Boyle: The dose of epinephrine in an autoinjector is a modest dose, and it is delivered in a single shot, which means its effects in the body don’t last very long. It is also injected into the muscle, where absorption is very variable. Autoinjectors which squirt the epinephrine out fast, such as EpiPen (Pfizer) and Jext (ALK-Abelló), may release the epinephrine too fast so that it can sometimes be harmful.

But even for autoinjectors which release epinephrine more slowly, absorption through muscle is very variable and effects are short-lived. If someone is going to die from anaphylaxis, which thankfully is a very, very rare event, they need quite a lot of epinephrine, delivered as a steady infusion, sometimes for several hours. A single low-dose shot, which is variably and unpredictably absorbed, is probably just not enough.

Healio: What do you think of alternative devices such as nasal spray or sublingual epinephrine?

Boyle: Absorption is also quite variable with these devices, and they have been compared against autoinjectors as the standard, when autoinjectors are likely ineffective for preventing fatal anaphylaxis. However, it is important to develop better devices, including exploration of alternative routes of epinephrine delivery, which might provide more sustained plasma epinephrine levels than autoinjectors.

Healio: Were there any particularly surprising or significant findings you would like to spotlight?

Boyle: We also looked at whether adrenaline autoinjectors have other benefits and were surprised to find that the small number of studies on quality of life tend to suggest that adrenaline autoinjectors have an adverse impact on quality of life.

Healio: How can doctors use these findings to improve the care they provide?

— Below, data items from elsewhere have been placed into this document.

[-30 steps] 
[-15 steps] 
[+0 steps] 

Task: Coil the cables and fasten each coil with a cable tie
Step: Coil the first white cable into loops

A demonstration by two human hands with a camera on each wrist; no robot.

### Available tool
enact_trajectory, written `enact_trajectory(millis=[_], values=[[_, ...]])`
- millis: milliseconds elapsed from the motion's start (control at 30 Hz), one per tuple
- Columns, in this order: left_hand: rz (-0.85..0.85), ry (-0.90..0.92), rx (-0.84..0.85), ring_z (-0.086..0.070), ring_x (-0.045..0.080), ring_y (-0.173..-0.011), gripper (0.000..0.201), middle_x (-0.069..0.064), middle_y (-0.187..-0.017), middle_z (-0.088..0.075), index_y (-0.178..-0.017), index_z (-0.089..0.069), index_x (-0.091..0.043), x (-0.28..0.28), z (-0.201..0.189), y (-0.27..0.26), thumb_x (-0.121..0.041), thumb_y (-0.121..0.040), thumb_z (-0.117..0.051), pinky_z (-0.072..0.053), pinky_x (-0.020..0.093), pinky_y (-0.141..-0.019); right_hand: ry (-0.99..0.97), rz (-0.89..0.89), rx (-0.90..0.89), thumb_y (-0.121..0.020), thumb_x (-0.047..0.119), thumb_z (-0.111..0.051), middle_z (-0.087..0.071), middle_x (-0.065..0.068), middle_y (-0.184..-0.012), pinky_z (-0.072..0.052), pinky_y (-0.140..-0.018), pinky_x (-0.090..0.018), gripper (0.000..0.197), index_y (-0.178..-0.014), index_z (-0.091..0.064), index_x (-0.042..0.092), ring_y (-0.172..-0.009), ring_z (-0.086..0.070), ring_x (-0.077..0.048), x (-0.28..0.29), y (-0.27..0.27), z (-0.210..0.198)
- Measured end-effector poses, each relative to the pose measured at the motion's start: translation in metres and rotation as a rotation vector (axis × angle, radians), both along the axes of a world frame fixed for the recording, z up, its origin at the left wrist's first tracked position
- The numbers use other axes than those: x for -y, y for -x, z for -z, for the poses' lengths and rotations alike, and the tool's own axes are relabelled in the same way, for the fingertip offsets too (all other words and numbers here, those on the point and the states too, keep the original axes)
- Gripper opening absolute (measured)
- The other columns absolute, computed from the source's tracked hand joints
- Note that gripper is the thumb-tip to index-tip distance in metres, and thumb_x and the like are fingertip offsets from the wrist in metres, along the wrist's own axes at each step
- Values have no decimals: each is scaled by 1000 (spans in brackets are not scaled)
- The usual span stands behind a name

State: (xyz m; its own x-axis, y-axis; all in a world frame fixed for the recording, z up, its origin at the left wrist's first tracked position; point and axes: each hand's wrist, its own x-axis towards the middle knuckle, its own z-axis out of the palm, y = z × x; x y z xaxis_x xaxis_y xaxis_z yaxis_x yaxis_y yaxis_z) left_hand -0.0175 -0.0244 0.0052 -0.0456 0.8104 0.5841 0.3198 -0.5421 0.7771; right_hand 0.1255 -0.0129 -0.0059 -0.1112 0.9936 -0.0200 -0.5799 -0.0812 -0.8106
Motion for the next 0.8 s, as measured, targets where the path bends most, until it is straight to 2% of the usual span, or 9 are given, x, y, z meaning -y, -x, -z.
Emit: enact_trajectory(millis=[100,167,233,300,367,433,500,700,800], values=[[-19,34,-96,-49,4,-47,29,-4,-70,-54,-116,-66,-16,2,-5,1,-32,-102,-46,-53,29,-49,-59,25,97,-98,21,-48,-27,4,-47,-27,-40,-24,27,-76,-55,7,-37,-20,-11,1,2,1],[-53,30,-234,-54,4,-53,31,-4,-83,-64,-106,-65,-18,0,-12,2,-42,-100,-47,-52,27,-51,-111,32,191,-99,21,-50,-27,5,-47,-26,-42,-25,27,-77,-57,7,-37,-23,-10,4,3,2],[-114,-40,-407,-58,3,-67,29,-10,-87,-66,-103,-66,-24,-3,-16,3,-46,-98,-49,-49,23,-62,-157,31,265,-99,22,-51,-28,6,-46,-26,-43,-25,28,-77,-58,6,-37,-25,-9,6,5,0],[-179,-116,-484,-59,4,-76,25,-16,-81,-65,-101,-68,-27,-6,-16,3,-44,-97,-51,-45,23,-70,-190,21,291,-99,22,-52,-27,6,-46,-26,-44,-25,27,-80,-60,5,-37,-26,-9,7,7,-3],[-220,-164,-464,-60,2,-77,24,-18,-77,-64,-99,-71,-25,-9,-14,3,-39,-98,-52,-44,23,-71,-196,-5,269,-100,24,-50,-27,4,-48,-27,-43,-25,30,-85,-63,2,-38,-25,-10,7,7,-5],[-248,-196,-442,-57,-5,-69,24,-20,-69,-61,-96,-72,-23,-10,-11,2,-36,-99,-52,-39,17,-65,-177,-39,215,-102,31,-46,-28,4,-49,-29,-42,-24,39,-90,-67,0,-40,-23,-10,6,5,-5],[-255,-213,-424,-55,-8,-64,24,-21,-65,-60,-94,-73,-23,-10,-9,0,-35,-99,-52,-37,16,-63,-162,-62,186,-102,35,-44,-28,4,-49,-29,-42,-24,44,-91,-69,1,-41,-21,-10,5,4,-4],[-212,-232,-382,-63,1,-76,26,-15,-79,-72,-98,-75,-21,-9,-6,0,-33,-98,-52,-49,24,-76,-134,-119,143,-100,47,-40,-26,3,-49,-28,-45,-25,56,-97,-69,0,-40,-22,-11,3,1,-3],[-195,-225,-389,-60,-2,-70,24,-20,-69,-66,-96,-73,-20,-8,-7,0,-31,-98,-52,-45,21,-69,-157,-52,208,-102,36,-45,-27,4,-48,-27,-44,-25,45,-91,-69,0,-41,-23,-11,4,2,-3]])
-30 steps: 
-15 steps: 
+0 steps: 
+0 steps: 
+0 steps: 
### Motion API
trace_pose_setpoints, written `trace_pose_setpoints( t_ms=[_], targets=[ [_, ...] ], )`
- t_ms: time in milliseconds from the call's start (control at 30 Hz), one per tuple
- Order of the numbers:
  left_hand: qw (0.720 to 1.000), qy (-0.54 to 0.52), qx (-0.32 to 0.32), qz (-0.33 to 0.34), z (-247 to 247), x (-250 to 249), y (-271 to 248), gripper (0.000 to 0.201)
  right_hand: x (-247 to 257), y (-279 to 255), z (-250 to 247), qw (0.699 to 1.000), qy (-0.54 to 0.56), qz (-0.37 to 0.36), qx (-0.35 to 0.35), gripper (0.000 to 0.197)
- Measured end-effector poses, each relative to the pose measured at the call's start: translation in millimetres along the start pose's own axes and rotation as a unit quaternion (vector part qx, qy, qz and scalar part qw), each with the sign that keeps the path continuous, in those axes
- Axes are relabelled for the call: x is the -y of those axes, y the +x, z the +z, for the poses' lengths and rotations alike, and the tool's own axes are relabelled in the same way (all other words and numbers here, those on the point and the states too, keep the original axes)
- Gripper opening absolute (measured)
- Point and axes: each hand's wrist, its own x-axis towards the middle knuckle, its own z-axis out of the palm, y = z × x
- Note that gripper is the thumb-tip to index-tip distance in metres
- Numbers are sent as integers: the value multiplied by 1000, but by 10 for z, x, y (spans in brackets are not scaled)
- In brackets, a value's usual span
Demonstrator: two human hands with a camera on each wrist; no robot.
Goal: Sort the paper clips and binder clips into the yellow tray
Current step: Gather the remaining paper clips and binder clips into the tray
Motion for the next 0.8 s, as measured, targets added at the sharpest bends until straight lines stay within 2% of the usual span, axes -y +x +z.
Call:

Boyle: When discussing epinephrine autoinjectors, doctors should be honest with their patients by acknowledging that these are unlikely to save lives, although a small beneficial effect cannot be excluded. During an episode of anaphylaxis, calling an ambulance may be as important as using an epinephrine autoinjector. Doctors should also acknowledge that epinephrine autoinjectors sometimes have an adverse effect on quality of life — presumably, due to heightened anxiety about the potential for fatal anaphylaxis, leading to increased social, dietary or other restrictions and/or emotional burden.

Healio: How can this research inform future public health policy/ future research?

Boyle: Future research is needed to understand mechanisms of fatal anaphylaxis, to identify people who are at risk for the very rare outcome of fatal anaphylaxis, and to develop better treatments for life-threatening anaphylaxis.